Muss ich nun auch noch meinen Kommentar abgeben zum jüngsten Betriebsunfall des Balletts in Berlin? Die Nachricht von dem plötzlichen Rücktritt Blanca Lis als Ballettchefin an der Komischen Oper und die gleichzeitige Meldung, dass Intendant Udo Zimmermann Verhandlungen mit Martin Schläpfer, Ballettchef in Mainz, führt zwecks Übernahme der Ballettdirektion an der Deutschen Oper Berlin im Jahr 2004, erreichte mich in der letzten Woche in der Schweiz, wo ich mir meine Ferienlaune nicht verderben lassen wollte.
Jetzt in Berlin kamen die Gespräche aber natürlich immer wieder auf die sich ständig verschärfende, kritische Ballettsituation an den drei Häusern – denn auch die Staatsoper ist ja nicht davon ausgenommen, wenn dort auch mit dem bevorstehenden Amtsantritt Vladimir Malakhovs erst einmal eine gewisse Funkstille eingetreten ist.
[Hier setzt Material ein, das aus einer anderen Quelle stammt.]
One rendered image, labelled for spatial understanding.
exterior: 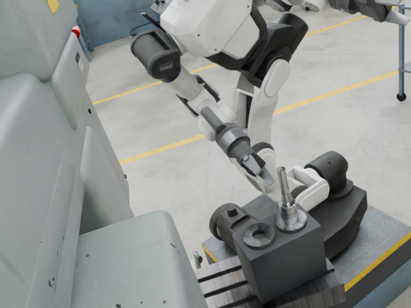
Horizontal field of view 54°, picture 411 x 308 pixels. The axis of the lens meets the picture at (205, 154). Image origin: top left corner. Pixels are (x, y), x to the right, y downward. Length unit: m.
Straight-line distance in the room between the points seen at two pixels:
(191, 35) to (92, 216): 0.74
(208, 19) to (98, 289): 0.94
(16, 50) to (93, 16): 7.88
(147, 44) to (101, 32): 7.21
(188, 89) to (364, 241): 1.12
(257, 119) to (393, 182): 1.65
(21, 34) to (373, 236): 1.78
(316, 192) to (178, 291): 1.44
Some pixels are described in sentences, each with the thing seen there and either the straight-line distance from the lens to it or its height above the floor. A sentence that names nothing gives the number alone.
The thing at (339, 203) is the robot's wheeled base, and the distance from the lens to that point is 1.99.
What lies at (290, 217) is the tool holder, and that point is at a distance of 1.12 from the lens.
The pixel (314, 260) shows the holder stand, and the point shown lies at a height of 0.98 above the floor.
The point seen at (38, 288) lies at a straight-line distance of 0.41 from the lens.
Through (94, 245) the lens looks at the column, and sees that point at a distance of 0.55.
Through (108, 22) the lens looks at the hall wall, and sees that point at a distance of 8.49.
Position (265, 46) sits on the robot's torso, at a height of 1.42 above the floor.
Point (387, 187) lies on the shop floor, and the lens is 2.96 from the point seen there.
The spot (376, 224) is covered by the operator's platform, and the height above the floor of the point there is 0.40.
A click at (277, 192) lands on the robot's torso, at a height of 0.79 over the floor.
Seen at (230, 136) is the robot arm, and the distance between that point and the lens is 1.20.
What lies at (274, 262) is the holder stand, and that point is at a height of 1.04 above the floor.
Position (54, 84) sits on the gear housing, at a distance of 0.67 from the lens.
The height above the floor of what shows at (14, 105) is 1.75.
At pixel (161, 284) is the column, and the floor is 1.56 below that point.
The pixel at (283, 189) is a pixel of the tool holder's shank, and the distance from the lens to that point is 1.07.
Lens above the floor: 1.89
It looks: 31 degrees down
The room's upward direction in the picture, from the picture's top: 17 degrees counter-clockwise
Welch ein Kuddelmuddel! Ursprünglich war es ja Gerhard Brunners Plan gewesen, die beiden Kompanien von Staatsoper und Deutscher Oper miteinander zu einer großen Kompanie unter dem Titel BerlinBallett zusammenzufassen, das in beiden Häusern auftreten sollte – mit einem vorwiegend klassischen Repertoire Unter den Linden und mit einem moderneren Repertoire an der Bismarckstraße. Doch die beiden zuständigen Intendanten sträubten sich mit Händen und Füssen gegen eine solche zwangsverordnete Kohabitation.
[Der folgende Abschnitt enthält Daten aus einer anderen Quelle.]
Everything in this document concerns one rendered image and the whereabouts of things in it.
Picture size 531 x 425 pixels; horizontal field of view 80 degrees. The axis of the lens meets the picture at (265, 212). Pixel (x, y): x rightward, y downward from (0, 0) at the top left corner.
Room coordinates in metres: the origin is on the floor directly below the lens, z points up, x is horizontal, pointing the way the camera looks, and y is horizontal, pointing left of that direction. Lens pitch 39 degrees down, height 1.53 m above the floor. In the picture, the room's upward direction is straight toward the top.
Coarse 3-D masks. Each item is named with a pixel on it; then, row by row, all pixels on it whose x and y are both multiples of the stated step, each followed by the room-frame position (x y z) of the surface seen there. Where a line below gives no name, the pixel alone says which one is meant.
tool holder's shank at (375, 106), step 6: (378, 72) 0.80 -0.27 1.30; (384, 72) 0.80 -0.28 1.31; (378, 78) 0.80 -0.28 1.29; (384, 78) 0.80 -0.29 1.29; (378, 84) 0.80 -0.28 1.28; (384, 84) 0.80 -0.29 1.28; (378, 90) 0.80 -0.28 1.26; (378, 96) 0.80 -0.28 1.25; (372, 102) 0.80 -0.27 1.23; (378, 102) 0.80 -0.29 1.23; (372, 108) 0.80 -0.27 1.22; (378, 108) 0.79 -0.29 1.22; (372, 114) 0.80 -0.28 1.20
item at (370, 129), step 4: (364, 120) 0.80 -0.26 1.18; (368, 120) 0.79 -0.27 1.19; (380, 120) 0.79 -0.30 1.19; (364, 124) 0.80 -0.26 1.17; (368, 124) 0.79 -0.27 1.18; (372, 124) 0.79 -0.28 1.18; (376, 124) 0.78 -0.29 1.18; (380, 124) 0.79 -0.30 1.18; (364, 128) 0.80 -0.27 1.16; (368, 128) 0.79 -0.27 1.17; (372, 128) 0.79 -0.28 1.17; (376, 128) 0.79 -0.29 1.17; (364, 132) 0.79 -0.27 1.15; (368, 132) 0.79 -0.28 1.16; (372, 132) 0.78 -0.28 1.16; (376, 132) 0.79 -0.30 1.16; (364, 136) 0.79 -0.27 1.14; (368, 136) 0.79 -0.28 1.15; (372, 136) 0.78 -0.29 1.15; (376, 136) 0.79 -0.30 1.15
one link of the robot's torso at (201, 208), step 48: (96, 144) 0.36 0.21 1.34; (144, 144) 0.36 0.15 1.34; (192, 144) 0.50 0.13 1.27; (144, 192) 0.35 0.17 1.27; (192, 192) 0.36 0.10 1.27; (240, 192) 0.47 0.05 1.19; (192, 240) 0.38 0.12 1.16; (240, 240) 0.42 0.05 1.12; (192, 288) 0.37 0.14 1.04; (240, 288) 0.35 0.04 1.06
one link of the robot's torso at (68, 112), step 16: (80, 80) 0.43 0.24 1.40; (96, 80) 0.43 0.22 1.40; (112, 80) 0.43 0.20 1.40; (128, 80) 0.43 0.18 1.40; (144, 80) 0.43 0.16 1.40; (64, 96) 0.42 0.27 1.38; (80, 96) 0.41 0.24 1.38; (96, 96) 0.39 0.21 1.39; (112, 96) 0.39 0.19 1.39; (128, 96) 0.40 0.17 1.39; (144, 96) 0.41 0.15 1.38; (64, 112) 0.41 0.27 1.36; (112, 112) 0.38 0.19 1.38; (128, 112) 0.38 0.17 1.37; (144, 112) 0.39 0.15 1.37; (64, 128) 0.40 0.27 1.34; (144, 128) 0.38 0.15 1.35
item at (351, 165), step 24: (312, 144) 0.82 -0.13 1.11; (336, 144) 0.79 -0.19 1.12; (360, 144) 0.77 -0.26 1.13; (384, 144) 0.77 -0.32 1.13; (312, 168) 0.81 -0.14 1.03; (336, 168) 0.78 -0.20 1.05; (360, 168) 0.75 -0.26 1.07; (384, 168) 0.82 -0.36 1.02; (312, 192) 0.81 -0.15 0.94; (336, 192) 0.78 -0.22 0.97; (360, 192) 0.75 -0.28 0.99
So kam es dazu, dass das Ballett der Komischen Oper als erste Kompanie unter dem Namen BerlinBallett auftrat – zuerst unter dem von Brunner nach Berlin geholten Richard Wherlock, der aber schon bald genervt aufgab, woraufhin die offenbar ebenfalls von Brunner ins Gespräch gebrachte Blanca Li, eine Ikone der Pariser Szene, die Wherlock-Nachfolge antrat. Nach zwei von der Kritik vernichtend beurteilten Premieren, die gleichwohl ausverkaufte Häuser erzielten (und offenbar von einem ganz anderen Publikum besucht wurden), hat sie nun ebenfalls noch vor Ende ihrer ersten Spielzeit das Handtuch geworfen und ist nach Paris zurückgekehrt. Als Gründe nannte sie „nicht ausreichende finanzielle Rahmenbedingungen“ und in einer nachgereichten Presseerklärung die permanente Benachteiligung des Balletts gegenüber der Oper in der Prioritätenliste des Hauses.

Auch ich hatte eigentlich damit gerechnet, dass sie, wenn vielleicht auch ein rotes Tuch für die Advokaten des Tanztheaters deutscher Prägung, doch zu einer Kultfigur der Berliner Ballettszene werden könne. Haben der Intendant und Brunner zu rasch resigniert? Zweifel weckt aber auch der Plan, Martin Schläpfer nach Berlin zu holen. Mainz und Berlin, das sind doch zwei völlig verschiedene Stiefel. Weiß Schläpfer, in was für ein Schlangennest er sich da begibt? Zwar glaubt man, dass es in Berlin eigentlich schlimmer nicht mehr werden könnte und konstatiert dann fassungslos, dass die Schraube immer noch um eine weitere Drehung angezogen wird.

Doch wenn nicht einmal Brunner, dieser international erfahrene Mann, in der Lage ist, diesem unaufhörlich fortschreitenden Verfall Einhalt zu gebieten – wer dann? Malakhov? Schläpfer? Wie mag es Gert Reinholm, wie Tom Schilling zumute sein, wenn sie dieser offenbar unaufhaltsamen Erosion tatenlos zusehen müssen? Ganz zu schweigen von den inzwischen total verunsicherten Tänzern!